To soak up this engine-revving libation, we put in for one of their sharing boards. Designed for ‘grazing’ for two, it could feed seven. Spilling over with charcuterie, half a side of salmon, a buttery potted shrimp, nuggets of chorizo and olives the size of apples, we migrated to a banquette to share it under the disapproving stare of a stuffed raven perched on a human skull. Wilkie Collins might well have sought inspiration here.

What isn’t Dickensian is the thumping Motown, getting progressively louder as the evening wore on. As the office p*ss-up on the adjacent table began to raise their volume over the music, I began to sympathise with Martha Reeves’ ‘Nowhere to Run’ that was currently challenging my eardrums.
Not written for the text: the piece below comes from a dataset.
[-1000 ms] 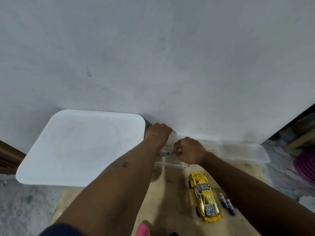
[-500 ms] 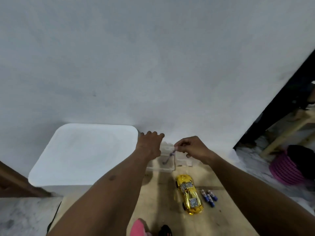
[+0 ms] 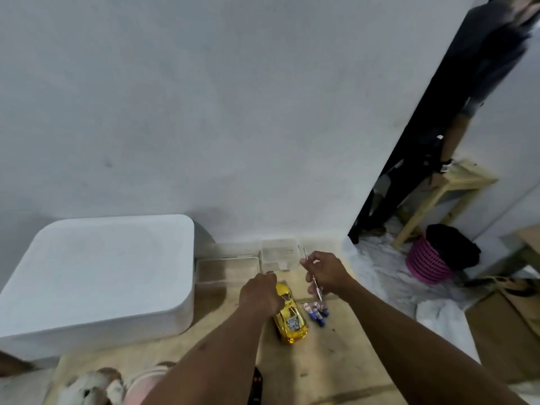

In the event, we did run, though barely three yards to the alleyway outside to enjoy an Old Pal, a spin on a Harry Craddock Savoy classic, in the company of what appeared to my now blurring eyes, seemed less like a group of boisterous office executives, more a gaggle of cackling crones, though the ladies in question won’t thank me for saying that. As the lamplighters tended their wicks, it was time to part company and Lydia and I slipped back out to Bow Lane and back into the 21st century.

Four Sisters Bar

When it comes to cocktails, there are few places in London that stray from the conventional. But if you crave the company of Barnaby Rudge, in an atmosphere by Edgar Allen Poe, and you like your drinks like Dylan Thomas, then Four Sisters Townhouse might just be your ticket to festive cheer.